Developer Guide

Welcome to the developer guide for NautilusTrader!

Here you will find information related to developing and extending the NautilusTrader codebase. These guides will assist you in both adding functionality for your own trading operation, and/or acting as a guide to assist with valuable contributions.

We believe in using the right tool for the job. The overall design philosophy is to fully utilize the high level power of Python, with its rich eco-system of frameworks and libraries, whilst overcoming some of its inherent shortcomings in performance and lack of built-in type safety (with it being an interpreted dynamic language).

One of the advantages of Cython is that allocation and freeing of memory is handled by the C code generator during the ‘cythonization’ step of the build (unless you’re specifically utilizing some of its lower level features).

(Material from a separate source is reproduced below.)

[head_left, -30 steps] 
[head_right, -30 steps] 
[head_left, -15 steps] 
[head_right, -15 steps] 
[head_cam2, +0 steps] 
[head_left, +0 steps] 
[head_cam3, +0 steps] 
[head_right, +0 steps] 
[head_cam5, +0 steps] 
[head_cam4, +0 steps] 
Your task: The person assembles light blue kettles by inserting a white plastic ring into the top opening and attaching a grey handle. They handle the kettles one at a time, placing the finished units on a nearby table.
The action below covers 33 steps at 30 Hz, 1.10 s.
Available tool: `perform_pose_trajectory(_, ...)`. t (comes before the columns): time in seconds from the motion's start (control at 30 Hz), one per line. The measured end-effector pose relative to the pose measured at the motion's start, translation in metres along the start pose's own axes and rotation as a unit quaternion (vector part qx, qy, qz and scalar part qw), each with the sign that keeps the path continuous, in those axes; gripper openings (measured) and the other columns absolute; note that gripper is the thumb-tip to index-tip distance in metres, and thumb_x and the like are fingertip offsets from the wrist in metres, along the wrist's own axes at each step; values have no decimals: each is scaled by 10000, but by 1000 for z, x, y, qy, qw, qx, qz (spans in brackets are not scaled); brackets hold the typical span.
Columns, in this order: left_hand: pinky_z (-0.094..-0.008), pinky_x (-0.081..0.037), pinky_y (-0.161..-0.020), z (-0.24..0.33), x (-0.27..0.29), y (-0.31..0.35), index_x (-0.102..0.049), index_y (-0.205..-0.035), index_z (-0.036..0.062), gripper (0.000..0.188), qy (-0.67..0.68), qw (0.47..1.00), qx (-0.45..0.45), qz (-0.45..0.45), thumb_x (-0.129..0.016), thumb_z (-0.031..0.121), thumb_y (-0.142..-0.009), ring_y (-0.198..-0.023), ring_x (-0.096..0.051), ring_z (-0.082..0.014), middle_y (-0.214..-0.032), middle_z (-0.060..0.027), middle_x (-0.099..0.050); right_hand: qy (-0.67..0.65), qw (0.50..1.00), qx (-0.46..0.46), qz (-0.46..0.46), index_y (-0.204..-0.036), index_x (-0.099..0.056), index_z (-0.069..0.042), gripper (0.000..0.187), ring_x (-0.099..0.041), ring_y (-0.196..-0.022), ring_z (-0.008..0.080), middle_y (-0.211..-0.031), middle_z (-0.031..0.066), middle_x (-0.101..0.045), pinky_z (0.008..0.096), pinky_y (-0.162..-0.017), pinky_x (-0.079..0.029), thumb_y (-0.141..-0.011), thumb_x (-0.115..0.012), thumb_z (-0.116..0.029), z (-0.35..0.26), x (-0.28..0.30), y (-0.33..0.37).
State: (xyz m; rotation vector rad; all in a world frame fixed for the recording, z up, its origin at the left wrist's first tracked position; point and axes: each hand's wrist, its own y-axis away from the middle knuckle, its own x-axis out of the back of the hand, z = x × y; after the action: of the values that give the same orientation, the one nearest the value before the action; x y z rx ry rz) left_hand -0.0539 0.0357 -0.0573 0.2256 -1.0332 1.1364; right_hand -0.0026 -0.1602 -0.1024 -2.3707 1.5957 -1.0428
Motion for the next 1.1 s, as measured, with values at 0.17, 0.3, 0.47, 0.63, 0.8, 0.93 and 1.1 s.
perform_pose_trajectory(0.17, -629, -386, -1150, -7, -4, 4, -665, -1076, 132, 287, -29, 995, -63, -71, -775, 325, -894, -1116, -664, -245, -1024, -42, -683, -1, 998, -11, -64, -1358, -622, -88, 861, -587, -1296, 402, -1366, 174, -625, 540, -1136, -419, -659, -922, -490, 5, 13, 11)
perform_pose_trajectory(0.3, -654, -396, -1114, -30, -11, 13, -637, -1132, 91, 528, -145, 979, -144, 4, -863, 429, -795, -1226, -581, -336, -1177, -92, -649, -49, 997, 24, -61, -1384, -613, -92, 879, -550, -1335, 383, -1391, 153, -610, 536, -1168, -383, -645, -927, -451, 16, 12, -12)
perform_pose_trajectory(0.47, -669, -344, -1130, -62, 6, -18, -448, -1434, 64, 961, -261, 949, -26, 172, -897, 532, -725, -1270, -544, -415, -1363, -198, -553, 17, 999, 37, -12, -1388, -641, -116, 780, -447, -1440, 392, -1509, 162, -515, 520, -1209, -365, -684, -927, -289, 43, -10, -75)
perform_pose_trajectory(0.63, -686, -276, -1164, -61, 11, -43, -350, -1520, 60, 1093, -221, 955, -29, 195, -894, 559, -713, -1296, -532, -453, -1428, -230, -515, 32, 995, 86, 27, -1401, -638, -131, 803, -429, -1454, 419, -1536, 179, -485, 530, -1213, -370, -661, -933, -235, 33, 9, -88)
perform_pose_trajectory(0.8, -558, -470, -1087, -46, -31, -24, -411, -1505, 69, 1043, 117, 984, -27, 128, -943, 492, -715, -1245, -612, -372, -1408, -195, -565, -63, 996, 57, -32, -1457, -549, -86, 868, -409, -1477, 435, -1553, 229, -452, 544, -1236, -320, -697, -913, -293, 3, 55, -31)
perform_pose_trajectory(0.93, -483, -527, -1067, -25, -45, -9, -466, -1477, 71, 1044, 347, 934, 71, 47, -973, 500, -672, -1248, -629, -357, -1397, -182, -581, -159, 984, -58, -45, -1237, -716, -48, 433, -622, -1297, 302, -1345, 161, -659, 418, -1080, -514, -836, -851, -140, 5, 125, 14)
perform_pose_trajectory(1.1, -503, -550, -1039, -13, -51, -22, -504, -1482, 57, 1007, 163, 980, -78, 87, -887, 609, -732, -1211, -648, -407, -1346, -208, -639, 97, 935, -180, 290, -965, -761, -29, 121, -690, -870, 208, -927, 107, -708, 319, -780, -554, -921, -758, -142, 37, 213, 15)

So we get the best of both worlds - with Pythons clean straight forward syntax, and a lot of potential to extract several orders of magnitude greater runtime performance through compiled C dynamic libraries.

The main development and runtime environment we are working in is of course Python. However with the introduction of Cython syntax throughout the production codebase in .pyx and .pxd files - it’s important to be aware of how the CPython implementation of Python interacts with the underlying CPython API, and the NautilusTrader C extension modules which Cython produces.

We recommend a thorough review of the Cython docs to familiarize yourself with some of its core concepts, and where C typing is being introduced.

It’s not necessary to become a C language expert, however it’s helpful to understand how Cython C syntax is used in function and method definitions, in local code blocks, and the common primitive C types and how these map to their corresponding PyObject types.